§ **TASK GOAL**
An exact, picture-free copy of the listing is required.

§ **DATA EXTRACT**
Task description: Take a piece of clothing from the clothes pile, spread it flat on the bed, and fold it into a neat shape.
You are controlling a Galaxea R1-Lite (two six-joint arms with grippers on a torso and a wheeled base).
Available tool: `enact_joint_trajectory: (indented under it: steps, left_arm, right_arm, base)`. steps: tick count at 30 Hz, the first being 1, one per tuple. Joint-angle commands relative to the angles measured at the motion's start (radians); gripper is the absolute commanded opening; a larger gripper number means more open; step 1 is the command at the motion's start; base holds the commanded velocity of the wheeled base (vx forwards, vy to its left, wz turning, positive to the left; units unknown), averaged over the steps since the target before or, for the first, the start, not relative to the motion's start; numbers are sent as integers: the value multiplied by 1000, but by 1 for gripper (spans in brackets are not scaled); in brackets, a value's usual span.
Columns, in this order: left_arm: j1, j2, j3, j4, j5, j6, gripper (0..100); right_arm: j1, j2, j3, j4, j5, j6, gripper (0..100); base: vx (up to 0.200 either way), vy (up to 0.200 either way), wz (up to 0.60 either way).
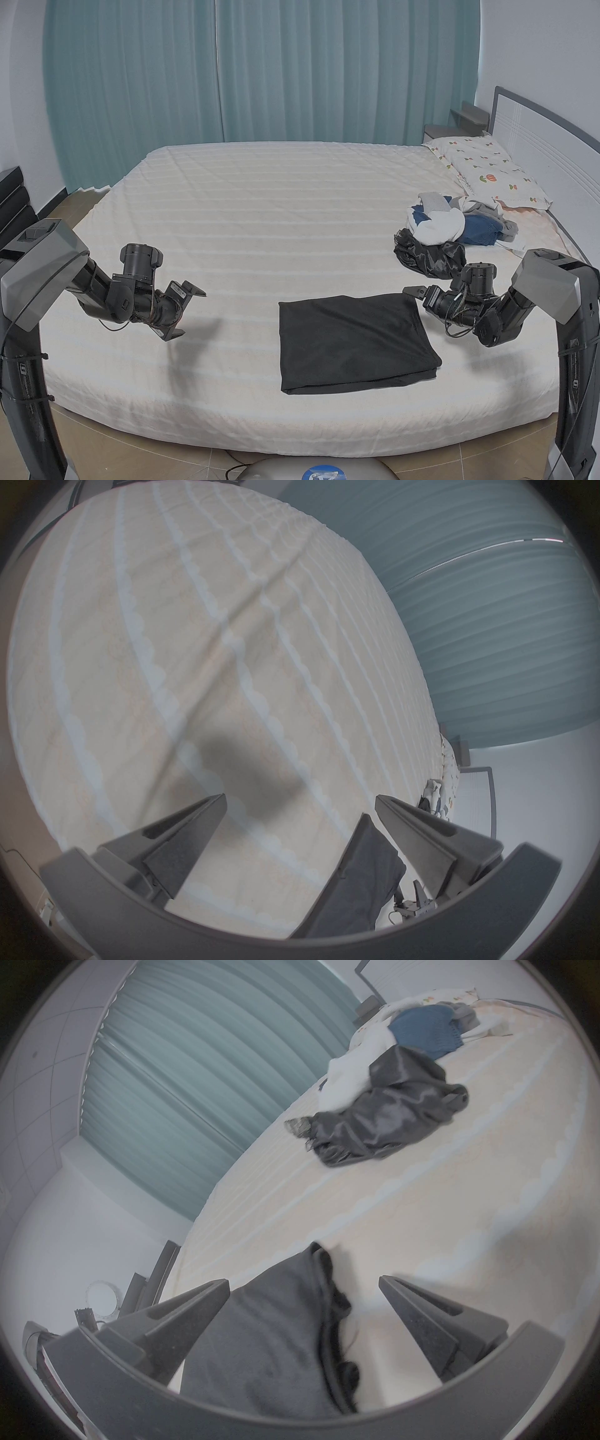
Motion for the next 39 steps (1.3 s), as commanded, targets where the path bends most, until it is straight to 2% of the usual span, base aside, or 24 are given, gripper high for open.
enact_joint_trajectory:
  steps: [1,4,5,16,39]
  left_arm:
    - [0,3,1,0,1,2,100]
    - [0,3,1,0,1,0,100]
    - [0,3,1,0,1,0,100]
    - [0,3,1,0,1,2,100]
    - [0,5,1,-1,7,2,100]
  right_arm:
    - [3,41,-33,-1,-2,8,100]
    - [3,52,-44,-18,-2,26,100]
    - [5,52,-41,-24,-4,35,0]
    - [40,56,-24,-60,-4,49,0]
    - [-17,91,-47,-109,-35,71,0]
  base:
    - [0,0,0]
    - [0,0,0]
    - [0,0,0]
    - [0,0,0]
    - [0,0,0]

§ **RESPONSE TO THE EXERCISE**
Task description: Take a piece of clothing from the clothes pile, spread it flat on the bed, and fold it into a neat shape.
You are controlling a Galaxea R1-Lite (two six-joint arms with grippers on a torso and a wheeled base).
Available tool: `enact_joint_trajectory: (indented under it: steps, left_arm, right_arm, base)`. steps: tick count at 30 Hz, the first being 1, one per tuple. Joint-angle commands relative to the angles measured at the motion's start (radians); gripper is the absolute commanded opening; a larger gripper number means more open; step 1 is the command at the motion's start; base holds the commanded velocity of the wheeled base (vx forwards, vy to its left, wz turning, positive to the left; units unknown), averaged over the steps since the target before or, for the first, the start, not relative to the motion's start; numbers are sent as integers: the value multiplied by 1000, but by 1 for gripper (spans in brackets are not scaled); in brackets, a value's usual span.
Columns, in this order: left_arm: j1, j2, j3, j4, j5, j6, gripper (0..100); right_arm: j1, j2, j3, j4, j5, j6, gripper (0..100); base: vx (up to 0.200 either way), vy (up to 0.200 either way), wz (up to 0.60 either way).
Motion for the next 39 steps (1.3 s), as commanded, targets where the path bends most, until it is straight to 2% of the usual span, base aside, or 24 are given, gripper high for open.
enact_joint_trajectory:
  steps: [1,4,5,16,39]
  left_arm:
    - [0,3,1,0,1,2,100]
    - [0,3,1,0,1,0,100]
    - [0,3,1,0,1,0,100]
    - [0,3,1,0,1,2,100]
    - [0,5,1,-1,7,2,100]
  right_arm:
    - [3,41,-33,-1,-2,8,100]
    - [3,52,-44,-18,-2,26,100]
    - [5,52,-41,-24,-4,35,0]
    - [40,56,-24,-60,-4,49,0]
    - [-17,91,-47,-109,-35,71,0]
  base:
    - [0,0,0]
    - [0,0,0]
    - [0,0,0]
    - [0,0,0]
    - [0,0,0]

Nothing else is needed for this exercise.